What is needed: Give the data again in full, exactly as written below.

Records shown:
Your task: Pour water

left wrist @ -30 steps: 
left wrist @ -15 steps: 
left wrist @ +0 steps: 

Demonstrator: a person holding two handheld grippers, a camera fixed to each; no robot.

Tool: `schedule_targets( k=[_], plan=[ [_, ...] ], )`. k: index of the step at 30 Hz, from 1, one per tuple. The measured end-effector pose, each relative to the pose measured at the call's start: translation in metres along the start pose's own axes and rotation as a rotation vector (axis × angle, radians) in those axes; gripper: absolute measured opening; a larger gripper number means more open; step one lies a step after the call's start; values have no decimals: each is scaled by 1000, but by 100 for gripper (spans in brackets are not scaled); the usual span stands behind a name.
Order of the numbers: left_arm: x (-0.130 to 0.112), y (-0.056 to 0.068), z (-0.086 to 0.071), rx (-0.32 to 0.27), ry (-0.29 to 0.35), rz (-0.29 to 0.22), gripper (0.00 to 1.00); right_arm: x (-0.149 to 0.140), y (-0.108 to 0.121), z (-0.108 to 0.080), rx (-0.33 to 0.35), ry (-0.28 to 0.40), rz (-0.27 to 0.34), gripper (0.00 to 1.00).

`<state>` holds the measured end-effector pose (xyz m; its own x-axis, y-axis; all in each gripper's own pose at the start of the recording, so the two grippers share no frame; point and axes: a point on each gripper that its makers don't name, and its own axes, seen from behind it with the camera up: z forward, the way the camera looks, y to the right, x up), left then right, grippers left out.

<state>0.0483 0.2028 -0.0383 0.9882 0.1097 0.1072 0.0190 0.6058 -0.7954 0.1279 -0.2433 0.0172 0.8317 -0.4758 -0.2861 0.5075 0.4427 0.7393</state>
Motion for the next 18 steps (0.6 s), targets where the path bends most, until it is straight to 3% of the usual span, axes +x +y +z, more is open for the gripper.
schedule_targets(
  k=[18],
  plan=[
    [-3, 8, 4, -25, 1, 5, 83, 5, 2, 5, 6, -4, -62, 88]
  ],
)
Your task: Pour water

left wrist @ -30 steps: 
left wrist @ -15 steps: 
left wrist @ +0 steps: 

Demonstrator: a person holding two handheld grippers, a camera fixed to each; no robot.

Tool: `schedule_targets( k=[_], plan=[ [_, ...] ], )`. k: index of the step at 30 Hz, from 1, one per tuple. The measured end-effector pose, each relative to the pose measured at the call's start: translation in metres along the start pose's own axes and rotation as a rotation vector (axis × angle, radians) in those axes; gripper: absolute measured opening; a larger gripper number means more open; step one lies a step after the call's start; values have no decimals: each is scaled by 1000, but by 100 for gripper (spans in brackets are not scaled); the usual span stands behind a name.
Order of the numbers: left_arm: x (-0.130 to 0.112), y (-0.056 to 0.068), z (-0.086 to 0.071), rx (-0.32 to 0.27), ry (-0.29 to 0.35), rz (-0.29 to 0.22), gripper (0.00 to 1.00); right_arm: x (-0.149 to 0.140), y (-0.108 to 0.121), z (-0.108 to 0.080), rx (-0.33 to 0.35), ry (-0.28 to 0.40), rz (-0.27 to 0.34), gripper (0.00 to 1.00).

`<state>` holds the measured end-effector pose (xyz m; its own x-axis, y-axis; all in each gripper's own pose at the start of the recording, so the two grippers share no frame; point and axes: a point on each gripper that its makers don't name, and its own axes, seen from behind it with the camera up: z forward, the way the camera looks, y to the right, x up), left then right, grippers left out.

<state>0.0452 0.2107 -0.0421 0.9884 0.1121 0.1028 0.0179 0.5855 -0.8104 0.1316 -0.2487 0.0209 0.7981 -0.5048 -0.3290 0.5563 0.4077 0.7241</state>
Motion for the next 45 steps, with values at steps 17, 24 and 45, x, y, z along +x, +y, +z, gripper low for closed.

Answer to the problem:
Your task: Pour water

left wrist @ -30 steps: 
left wrist @ -15 steps: 
left wrist @ +0 steps: 

Demonstrator: a person holding two handheld grippers, a camera fixed to each; no robot.

Tool: `schedule_targets( k=[_], plan=[ [_, ...] ], )`. k: index of the step at 30 Hz, from 1, one per tuple. The measured end-effector pose, each relative to the pose measured at the call's start: translation in metres along the start pose's own axes and rotation as a rotation vector (axis × angle, radians) in those axes; gripper: absolute measured opening; a larger gripper number means more open; step one lies a step after the call's start; values have no decimals: each is scaled by 1000, but by 100 for gripper (spans in brackets are not scaled); the usual span stands behind a name.
Order of the numbers: left_arm: x (-0.130 to 0.112), y (-0.056 to 0.068), z (-0.086 to 0.071), rx (-0.32 to 0.27), ry (-0.29 to 0.35), rz (-0.29 to 0.22), gripper (0.00 to 1.00); right_arm: x (-0.149 to 0.140), y (-0.108 to 0.121), z (-0.108 to 0.080), rx (-0.33 to 0.35), ry (-0.28 to 0.40), rz (-0.27 to 0.34), gripper (0.00 to 1.00).

`<state>` holds the measured end-effector pose (xyz m; its own x-axis, y-axis; all in each gripper's own pose at the start of the recording, so the two grippers share no frame; point and axes: a point on each gripper that its makers don't name, and its own axes, seen from behind it with the camera up: z forward, the way the camera looks, y to the right, x up), left then right, grippers left out.

<state>0.0483 0.2028 -0.0383 0.9882 0.1097 0.1072 0.0190 0.6058 -0.7954 0.1279 -0.2433 0.0172 0.8317 -0.4758 -0.2861 0.5075 0.4427 0.7393</state>
Motion for the next 18 steps (0.6 s), targets where the path bends most, until it is straight to 3% of the usual span, axes +x +y +z, more is open for the gripper.
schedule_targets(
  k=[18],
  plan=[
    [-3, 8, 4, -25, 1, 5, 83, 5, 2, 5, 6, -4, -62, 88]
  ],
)
Your task: Pour water

left wrist @ -30 steps: 
left wrist @ -15 steps: 
left wrist @ +0 steps: 

Demonstrator: a person holding two handheld grippers, a camera fixed to each; no robot.

Tool: `schedule_targets( k=[_], plan=[ [_, ...] ], )`. k: index of the step at 30 Hz, from 1, one per tuple. The measured end-effector pose, each relative to the pose measured at the call's start: translation in metres along the start pose's own axes and rotation as a rotation vector (axis × angle, radians) in those axes; gripper: absolute measured opening; a larger gripper number means more open; step one lies a step after the call's start; values have no decimals: each is scaled by 1000, but by 100 for gripper (spans in brackets are not scaled); the usual span stands behind a name.
Order of the numbers: left_arm: x (-0.130 to 0.112), y (-0.056 to 0.068), z (-0.086 to 0.071), rx (-0.32 to 0.27), ry (-0.29 to 0.35), rz (-0.29 to 0.22), gripper (0.00 to 1.00); right_arm: x (-0.149 to 0.140), y (-0.108 to 0.121), z (-0.108 to 0.080), rx (-0.33 to 0.35), ry (-0.28 to 0.40), rz (-0.27 to 0.34), gripper (0.00 to 1.00).

`<state>` holds the measured end-effector pose (xyz m; its own x-axis, y-axis; all in each gripper's own pose at the start of the recording, so the two grippers share no frame; point and axes: a point on each gripper that its makers don't name, and its own axes, seen from behind it with the camera up: z forward, the way the camera looks, y to the right, x up), left then right, grippers left out.

<state>0.0452 0.2107 -0.0421 0.9884 0.1121 0.1028 0.0179 0.5855 -0.8104 0.1316 -0.2487 0.0209 0.7981 -0.5048 -0.3290 0.5563 0.4077 0.7241</state>
Motion for the next 45 steps, with values at steps 17, 24 and 45, x, y, z along +x, +y, +z, gripper low for closed.

The output is complete as shown.